> **WHAT IS EXPECTED**: Could you retype every line below exactly, omitting the images?

*** Begin section ***

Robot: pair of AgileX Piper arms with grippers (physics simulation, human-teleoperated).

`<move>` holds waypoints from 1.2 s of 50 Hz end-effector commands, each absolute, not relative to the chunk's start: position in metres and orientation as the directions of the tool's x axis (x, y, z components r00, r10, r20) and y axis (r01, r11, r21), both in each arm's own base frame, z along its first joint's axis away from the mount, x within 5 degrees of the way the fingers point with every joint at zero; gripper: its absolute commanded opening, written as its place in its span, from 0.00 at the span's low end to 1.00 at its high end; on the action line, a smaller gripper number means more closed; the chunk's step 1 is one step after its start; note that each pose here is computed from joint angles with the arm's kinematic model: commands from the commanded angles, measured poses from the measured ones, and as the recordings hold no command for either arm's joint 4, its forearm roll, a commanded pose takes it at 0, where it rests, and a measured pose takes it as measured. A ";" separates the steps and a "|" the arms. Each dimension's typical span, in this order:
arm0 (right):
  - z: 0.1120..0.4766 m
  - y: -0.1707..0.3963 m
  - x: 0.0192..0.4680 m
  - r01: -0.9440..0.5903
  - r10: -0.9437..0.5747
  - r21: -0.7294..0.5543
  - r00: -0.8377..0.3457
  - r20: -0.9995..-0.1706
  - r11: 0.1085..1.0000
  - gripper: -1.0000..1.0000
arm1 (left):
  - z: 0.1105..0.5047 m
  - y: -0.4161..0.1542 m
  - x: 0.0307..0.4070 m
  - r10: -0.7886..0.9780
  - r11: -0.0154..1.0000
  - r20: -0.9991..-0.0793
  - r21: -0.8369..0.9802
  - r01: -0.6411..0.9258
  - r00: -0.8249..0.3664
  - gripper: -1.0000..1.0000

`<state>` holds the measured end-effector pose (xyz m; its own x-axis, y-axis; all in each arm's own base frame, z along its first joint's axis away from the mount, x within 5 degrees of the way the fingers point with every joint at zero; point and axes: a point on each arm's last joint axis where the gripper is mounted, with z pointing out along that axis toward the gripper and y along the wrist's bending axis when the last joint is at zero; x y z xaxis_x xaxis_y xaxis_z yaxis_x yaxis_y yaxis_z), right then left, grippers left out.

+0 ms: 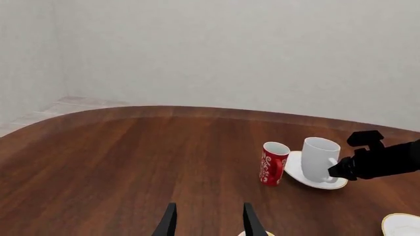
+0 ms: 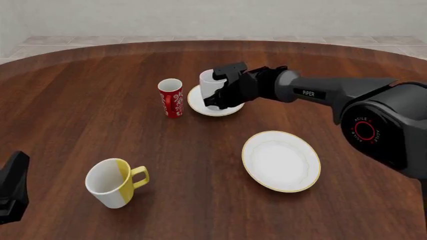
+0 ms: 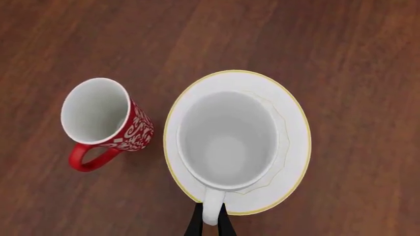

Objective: Put the white mug on the left plate.

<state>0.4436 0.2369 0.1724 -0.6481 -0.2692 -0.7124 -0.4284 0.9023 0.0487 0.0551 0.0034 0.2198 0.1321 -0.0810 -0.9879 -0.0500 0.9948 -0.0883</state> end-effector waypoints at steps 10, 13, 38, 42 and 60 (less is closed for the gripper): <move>0.172 0.236 0.445 -0.421 -0.261 0.053 -0.650 -0.714 0.905 0.00 | 0.220 0.003 0.055 -0.080 0.995 -0.988 -0.088 -0.050 0.132 1.00; 0.172 0.237 0.443 -0.424 -0.263 0.054 -0.651 -0.712 0.904 0.00 | 0.220 0.003 0.055 -0.080 0.995 -0.988 -0.088 -0.051 0.132 1.00; 0.171 0.236 0.444 -0.418 -0.259 0.056 -0.656 -0.709 0.907 0.00 | 0.220 0.003 0.055 -0.079 0.995 -0.988 -0.086 -0.049 0.131 1.00; 0.171 0.237 0.443 -0.420 -0.260 0.057 -0.657 -0.708 0.906 0.00 | 0.220 0.003 0.055 -0.079 0.995 -0.988 -0.086 -0.049 0.130 1.00; 0.170 0.236 0.445 -0.417 -0.259 0.057 -0.659 -0.707 0.907 0.00 | 0.219 0.003 0.055 -0.078 0.995 -0.989 -0.085 -0.049 0.126 1.00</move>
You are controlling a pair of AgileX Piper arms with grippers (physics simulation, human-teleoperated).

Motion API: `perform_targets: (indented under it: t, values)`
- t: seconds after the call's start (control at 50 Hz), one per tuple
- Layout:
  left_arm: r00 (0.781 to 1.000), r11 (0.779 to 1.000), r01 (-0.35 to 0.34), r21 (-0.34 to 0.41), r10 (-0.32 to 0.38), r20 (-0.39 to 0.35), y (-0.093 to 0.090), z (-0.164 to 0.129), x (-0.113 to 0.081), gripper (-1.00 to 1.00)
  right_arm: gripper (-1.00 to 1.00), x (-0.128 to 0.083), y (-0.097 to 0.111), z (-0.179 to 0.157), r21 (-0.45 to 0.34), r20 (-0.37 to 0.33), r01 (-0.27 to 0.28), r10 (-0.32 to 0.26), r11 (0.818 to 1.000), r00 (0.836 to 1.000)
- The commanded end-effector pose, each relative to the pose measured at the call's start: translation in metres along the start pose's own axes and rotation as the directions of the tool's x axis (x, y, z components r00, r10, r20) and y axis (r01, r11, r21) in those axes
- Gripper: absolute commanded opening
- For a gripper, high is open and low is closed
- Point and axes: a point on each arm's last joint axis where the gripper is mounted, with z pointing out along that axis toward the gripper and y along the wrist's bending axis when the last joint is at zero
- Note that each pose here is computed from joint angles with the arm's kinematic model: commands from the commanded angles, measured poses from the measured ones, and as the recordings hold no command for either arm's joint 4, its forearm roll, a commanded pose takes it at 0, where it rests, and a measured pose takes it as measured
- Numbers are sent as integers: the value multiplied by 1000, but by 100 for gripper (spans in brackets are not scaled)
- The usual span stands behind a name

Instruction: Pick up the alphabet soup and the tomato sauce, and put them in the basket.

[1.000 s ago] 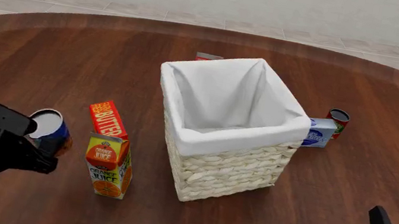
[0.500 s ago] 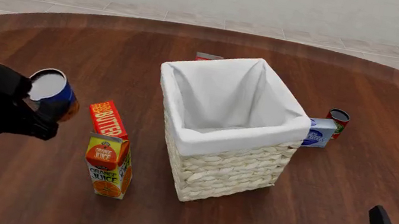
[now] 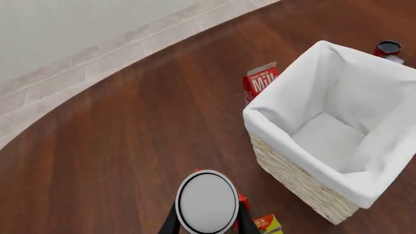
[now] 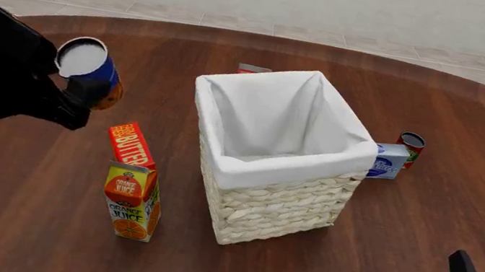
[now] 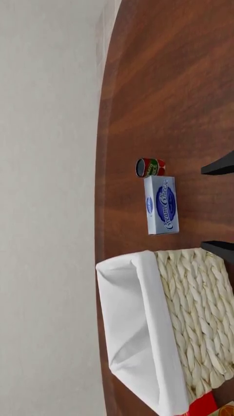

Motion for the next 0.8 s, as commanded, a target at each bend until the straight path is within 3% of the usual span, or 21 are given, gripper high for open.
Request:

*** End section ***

> **PROBLEM SOLUTION**:
Robot: pair of AgileX Piper arms with grippers (physics simulation, human-teleoperated).

`<move>` holds waypoints from 1.2 s of 50 Hz end-effector commands, each absolute, not relative to the chunk's start: position in metres and orientation as the directions of the tool's x axis (x, y, z components r00, r10, r20) and y axis (r01, r11, r21), both in each arm's own base frame, z along its first joint's axis away from the mount, x within 5 degrees of the way the fingers point with every joint at zero; gripper: its absolute commanded opening, written as its place in its span, from 0.00 at the span's low end to 1.00 at its high end; on the action line, a smaller gripper number means more closed; the chunk's step 1 is one step after its start; note that each pose here is computed from joint angles with the arm's kinematic model: commands from the commanded angles, measured poses from the measured ones, and as the recordings hold no command for either arm's joint 4, its forearm roll, a commanded pose takes it at 0, where it rests, and a measured pose takes it as measured. A ";" separates the steps and a "|" the arms. Each dimension's typical span, in this order:
arm0 (right):
  - z: 0.1120..0.4766 m
  - y: -0.1707..0.3963 m
  - x: 0.0192..0.4680 m
  - r01: -0.9440..0.5903
  - r10: -0.9437..0.5747
  - r21: -0.7294..0.5543
  - r00: -0.8377..0.3457
  - r20: -0.9995..-0.1706
  - r11: 0.1085..1.0000
  - gripper: -1.0000..1.0000
arm1 (left):
  - z: 0.1105..0.5047 m
  - y: -0.4161..0.1542 m
  - x: 0.0307..0.4070 m
  - r10: -0.7886..0.9780
  - r11: -0.0154..1.0000
  - r20: -0.9991..-0.0793
  - r21: -0.8369..0.9802
  - r01: -0.6411..0.9258
  - r00: -0.8249..0.3664
  - gripper: -1.0000..1.0000

`<state>` holds the measured end-effector pose (xyz m; its own x-axis, y-axis; all in each arm's own base frame, z along its first joint's axis away from the mount, x within 5 degrees of the way the fingers point with every joint at zero; point and axes: a point on each arm's last joint axis where the gripper is mounted, with z pointing out along that axis toward the gripper and y along the wrist's bending axis when the last joint is at zero; x y z xaxis_x xaxis_y xaxis_z yaxis_x yaxis_y yaxis_z), right then left, grippers left out.

+0 ms: 
+0 ms: 
+0 ms: 

Objective: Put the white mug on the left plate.

<state>0.4436 0.2369 0.1724 -0.6481 -0.2692 -0.7124 -0.4284 0.9023 0.0487 0.0551 0.0034 0.2198 0.1321 -0.0810 -0.9879 -0.0500 0.9948 -0.0883</state> end-effector waypoints at steps 10, 13, 38, 42 and 60 (less is closed for the gripper): <move>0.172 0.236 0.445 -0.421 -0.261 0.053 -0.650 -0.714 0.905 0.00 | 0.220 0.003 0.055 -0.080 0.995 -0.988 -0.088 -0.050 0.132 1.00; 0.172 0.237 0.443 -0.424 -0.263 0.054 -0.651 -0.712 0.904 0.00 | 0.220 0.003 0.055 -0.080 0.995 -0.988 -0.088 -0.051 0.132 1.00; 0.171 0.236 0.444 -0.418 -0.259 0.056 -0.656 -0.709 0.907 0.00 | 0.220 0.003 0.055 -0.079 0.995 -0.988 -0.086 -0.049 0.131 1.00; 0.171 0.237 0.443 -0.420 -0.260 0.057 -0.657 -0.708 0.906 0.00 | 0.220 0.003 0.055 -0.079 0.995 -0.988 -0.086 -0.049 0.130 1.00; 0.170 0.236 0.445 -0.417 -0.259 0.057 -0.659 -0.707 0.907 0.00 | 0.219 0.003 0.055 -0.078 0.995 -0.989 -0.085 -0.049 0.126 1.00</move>
You are controlling a pair of AgileX Piper arms with grippers (physics simulation, human-teleoperated).

Motion API: `perform_targets: (indented under it: t, values)`
- t: seconds after the call's start (control at 50 Hz), one per tuple
- Layout:
  left_arm: r00 (0.781 to 1.000), r11 (0.779 to 1.000), r01 (-0.35 to 0.34), r21 (-0.34 to 0.41), r10 (-0.32 to 0.38), r20 (-0.39 to 0.35), y (-0.093 to 0.090), z (-0.164 to 0.129), x (-0.113 to 0.081), gripper (-1.00 to 1.00)
  right_arm: gripper (-1.00 to 1.00), x (-0.128 to 0.083), y (-0.097 to 0.111), z (-0.179 to 0.157), r21 (-0.45 to 0.34), r20 (-0.37 to 0.33), r01 (-0.27 to 0.28), r10 (-0.32 to 0.26), r11 (0.818 to 1.000), r00 (0.836 to 1.000)
- The commanded end-effector pose, each relative to the pose measured at the call's start: translation in metres along the start pose's own axes and rotation as the directions of the tool's x axis (x, y, z components r00, r10, r20) and y axis (r01, r11, r21) in those axes
- Gripper: absolute commanded opening
- For a gripper, high is open and low is closed
- Point and axes: a point on each arm's last joint axis where the gripper is mounted, with z pointing out along that axis toward the gripper and y along the wrist's bending axis when the last joint is at zero
- Note that each pose here is computed from joint angles with the arm's kinematic model: commands from the commanded angles, measured poses from the measured ones, and as the recordings hold no command for either arm's joint 4, its forearm roll, a commanded pose takes it at 0, where it rests, and a measured pose takes it as measured
- Numbers are sent as integers: the value multiplied by 1000, but by 100 for gripper (spans in brackets are not scaled)
- The usual span stands behind a name

Instruction: Pick up the alphabet soup and the tomato sauce, and put them in the basket.

[1.000 s ago] 
[0.500 s ago] 
[now] 
[now] 
[now] 

Motion for the next 0.8 s, as commanded, a target at each bend until the straight path is within 3% of the usual span, or 21 are given, gripper high for open.
Request:

The exercise requires no further work.